Posted: 30 Jan 2020, 10:05am
by Oldjohnw
It gives me no pleasure write this but I felt it was a scandal that in 2015 and 2017 UKIP did not get representation in parliament. That would not have threatened democracy: I imagine their very limited focus would have made them lousy MPs.

Re: Democracy

Posted: 30 Jan 2020, 10:09am
by Cugel
pwa wrote:
Cugel wrote:
Democracy of many forms often gives us popular governments. They are often popular because of their nasty policies towards various "others", pariahs and scapegoats. And we've seen what a referendum can do.

Cugel

Is this just an observation or is it suggesting that democracy is finished and some alternative to democracy is needed? Or is it an suggesting that a popular government is a bad thing?

I'm wondering if my image of Cugel living an eco lifestyle in West Wales is in fact a fiction, and what we have here is an infiltrator based in Beijing and trying to steer us round to appreciating the Chinese way of governing. :lol:

But seriously, Cugel, don't you think the government of any nation ought to strive for widespread contentment with its policies? I'm not as sceptical as you, in that I think if we had a Parliamentary candidate here in my area who was racist or homophobic, he or she would lose support because of it. That sort of thing doesn't work with the electorate any more. Not here anyway. Most voters are better than that.


There have been and perhaps still are islands of polity that are well-formed, practical and inducing of "widespread contentment". But a wider view of many human histories reveals these polities to be generally small and short-lived. Once we are content we become restless, since discontent is something of a mental drug loved by most humans. The discontents can be generated out of the smallest thing, especially when we're so well-off we don't realise the consequences or have become bored with the ambrosia and nectar every day.

Humans are flawed - all of us. This wouldn't matter so much if we didn't have technologies of a kind able to vastly amplify our flaws and their damaging effects on ourselves, others and the world in general. A spat and a huff in a small club of humans can be got over and folk eventually reconciled. Scale the spats and huffs up then give us all a huge right arm with a sword to interact with those we disagree with and reconciliation is no longer possible. Give us a horde of luxuries and privileges to defend too and that's the end of any chance of "widespread contentment".

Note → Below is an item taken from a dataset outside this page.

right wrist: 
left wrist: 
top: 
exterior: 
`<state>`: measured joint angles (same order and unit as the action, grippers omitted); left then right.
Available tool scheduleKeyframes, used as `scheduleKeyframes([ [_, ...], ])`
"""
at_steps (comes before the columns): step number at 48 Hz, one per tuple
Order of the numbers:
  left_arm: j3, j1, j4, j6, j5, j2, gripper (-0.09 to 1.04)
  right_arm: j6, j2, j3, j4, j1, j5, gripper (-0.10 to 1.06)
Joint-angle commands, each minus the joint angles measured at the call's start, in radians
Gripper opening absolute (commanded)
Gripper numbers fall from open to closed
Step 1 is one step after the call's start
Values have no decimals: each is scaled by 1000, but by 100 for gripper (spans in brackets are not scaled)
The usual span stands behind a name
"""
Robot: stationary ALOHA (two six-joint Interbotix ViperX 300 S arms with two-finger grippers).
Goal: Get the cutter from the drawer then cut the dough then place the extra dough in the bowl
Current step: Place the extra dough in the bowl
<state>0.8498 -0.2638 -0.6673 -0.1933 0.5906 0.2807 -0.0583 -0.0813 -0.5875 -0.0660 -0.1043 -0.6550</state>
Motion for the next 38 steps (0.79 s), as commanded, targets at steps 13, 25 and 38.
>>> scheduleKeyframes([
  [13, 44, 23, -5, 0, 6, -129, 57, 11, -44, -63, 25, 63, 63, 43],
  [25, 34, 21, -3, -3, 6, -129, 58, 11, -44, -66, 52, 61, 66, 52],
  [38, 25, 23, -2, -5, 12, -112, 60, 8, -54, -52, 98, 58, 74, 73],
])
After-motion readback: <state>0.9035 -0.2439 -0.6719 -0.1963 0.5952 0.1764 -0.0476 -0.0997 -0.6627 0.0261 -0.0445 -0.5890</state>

Cugel, slid into cynicism now.

Re: Democracy

Posted: 30 Jan 2020, 10:19am
by 661-Pete
Oldjohnw wrote:It gives me no pleasure write this but I felt it was a scandal that in 2015 and 2017 UKIP did not get representation in parliament. That would not have threatened democracy: I imagine their very limited focus would have made them lousy MPs.
I also find this depressing, but you may be right, there. For a while, you may remember, we had two unelected kipper MPs - defectors from the Tories - both in the South-East. They had little or no influence on Government policy. But did they play a part in swaying the electorate - elsewhere in the country?

Re: Democracy

Posted: 30 Jan 2020, 10:55am
by Tangled Metal
PR gives smaller parties a role. That gives their voters a sense of contributing. Does it give them more power? Depends on how good their negotiation skills are I guess post election. How much over a barrel they can get the larger party.

As to whether it's good to have smaller parties gain in political power is down to personal politics and the politics of the party concerned.

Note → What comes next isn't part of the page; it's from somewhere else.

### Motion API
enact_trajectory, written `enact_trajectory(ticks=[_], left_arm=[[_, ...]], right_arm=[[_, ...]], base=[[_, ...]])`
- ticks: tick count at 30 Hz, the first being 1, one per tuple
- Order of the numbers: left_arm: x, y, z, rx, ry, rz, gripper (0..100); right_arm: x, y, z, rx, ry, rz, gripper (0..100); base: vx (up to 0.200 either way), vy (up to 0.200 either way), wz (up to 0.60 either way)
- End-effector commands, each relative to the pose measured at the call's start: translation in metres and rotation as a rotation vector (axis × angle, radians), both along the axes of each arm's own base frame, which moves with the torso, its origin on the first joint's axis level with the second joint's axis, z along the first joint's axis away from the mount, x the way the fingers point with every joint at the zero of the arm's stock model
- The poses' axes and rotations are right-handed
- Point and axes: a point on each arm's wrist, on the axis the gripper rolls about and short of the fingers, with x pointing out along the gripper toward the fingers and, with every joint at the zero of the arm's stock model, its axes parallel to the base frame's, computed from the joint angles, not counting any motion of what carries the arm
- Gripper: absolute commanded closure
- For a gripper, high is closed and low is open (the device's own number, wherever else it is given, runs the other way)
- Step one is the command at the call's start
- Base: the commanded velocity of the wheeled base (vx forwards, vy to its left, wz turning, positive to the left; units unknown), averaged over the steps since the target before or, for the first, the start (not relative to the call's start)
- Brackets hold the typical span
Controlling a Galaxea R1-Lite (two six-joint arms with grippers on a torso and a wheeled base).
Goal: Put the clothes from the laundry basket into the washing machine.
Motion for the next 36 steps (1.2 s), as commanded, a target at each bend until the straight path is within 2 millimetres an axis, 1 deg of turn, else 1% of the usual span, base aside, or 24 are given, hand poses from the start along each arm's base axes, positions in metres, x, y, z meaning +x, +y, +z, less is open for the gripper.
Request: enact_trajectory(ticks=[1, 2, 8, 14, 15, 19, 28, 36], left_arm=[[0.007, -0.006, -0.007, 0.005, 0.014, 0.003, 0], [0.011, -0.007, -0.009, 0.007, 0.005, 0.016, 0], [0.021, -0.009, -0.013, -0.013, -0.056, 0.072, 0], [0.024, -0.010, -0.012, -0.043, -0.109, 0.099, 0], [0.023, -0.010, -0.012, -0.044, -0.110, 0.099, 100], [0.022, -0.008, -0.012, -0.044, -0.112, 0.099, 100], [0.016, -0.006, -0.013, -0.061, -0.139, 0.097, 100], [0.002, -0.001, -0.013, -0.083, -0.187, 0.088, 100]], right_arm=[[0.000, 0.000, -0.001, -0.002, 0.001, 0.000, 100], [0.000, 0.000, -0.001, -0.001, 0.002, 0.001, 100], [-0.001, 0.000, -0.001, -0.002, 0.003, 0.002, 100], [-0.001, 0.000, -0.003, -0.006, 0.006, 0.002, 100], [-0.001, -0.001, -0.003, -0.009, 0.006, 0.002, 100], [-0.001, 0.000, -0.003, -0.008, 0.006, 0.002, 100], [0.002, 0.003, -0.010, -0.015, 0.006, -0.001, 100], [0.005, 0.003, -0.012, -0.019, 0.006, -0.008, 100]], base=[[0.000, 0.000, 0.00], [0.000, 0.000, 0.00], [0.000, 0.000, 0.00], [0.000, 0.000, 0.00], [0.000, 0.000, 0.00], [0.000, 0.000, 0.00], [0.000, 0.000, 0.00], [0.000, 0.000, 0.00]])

Examples given above were EDL and the green party. The poster was against the first but pro second. Politics pure and simple. I'm against EDL completely 100% against. Not least because of their excesses in terms of racist tendencies. I'm also against the green party because I take the view that they are not a responsible party due to some of their excesses wrt impractical policies. I'm possibly about 66% against them so if a larger party forms a coalition that tempers the more extreme policies and tendencies of the green party then that's the great possibility of PR and consensus politics.

So imho pr has its problems but potential for more benefits is greater than for FPTP in my opinion.

The biggest benefit might be smaller big parties as supporters leave to form new parties that could represent different sections of society. Basically giving small parties an outlet in a coalition government encourages new parties. Perhaps ERG would have left the Tories or Corbyn and his cronies have left labour many years before they got power in their parties. They would still have contributed possibly in coalition but the potential for tempering them would exist in coalition negotiations. Just an idea.

Re: Democracy

Posted: 30 Jan 2020, 4:42pm
by Oldjohnw
I was reflecting earlier that, in 50 years of voting, whilst I've had the MP of choice a number of times, I've never had the government of choice.

Sadly, it ain't ever gonna happen now, either.

Re: Democracy

Posted: 30 Jan 2020, 5:22pm
by reohn2
Cugel wrote:
You must read "Reflections on The Revolution in France" by E. Burke and reconsider. Or perhaps peruse the histories of various large revolutions since the French one, such as those in China, Russia and various South American nations. Or how about that in the USA? All of them end in one sort of disaster or another. It's, "Meet the new boss, same as the old boss". In fact often much, much worse than the old boss.

What do you suggest
PS' revolutions needn't be violent.

The problem is humans and their nature. Mother Nature will eventually deal with this problem, in a probably draconian fashion.

Tell me something I don't know,meanwhile......
No human-wrought fix to political problems will do any actual fixing other than the sort practiced by spivs and conmen.

Cugel

We can improve on the present s***show shurely?

Re: Democracy

Posted: 30 Jan 2020, 6:01pm
by Oldjohnw
We can improve on the present s***show shurely?


We could do something with our voting system.. But Johnson won't do it because he got there securely with FPTP. And only he could do anything.

Re: Democracy

Posted: 30 Jan 2020, 6:15pm
by reohn2
Oldjohnw wrote:
We can improve on the present s***show shurely?


We could do something with our voting system.. But Johnson won't do it because he got there securely with FPTP. And only he could do anything.

Quite!

Re: Democracy

Posted: 31 Jan 2020, 12:27am
by Carlton green
Oldjohnw wrote:
We can improve on the present s***show shurely?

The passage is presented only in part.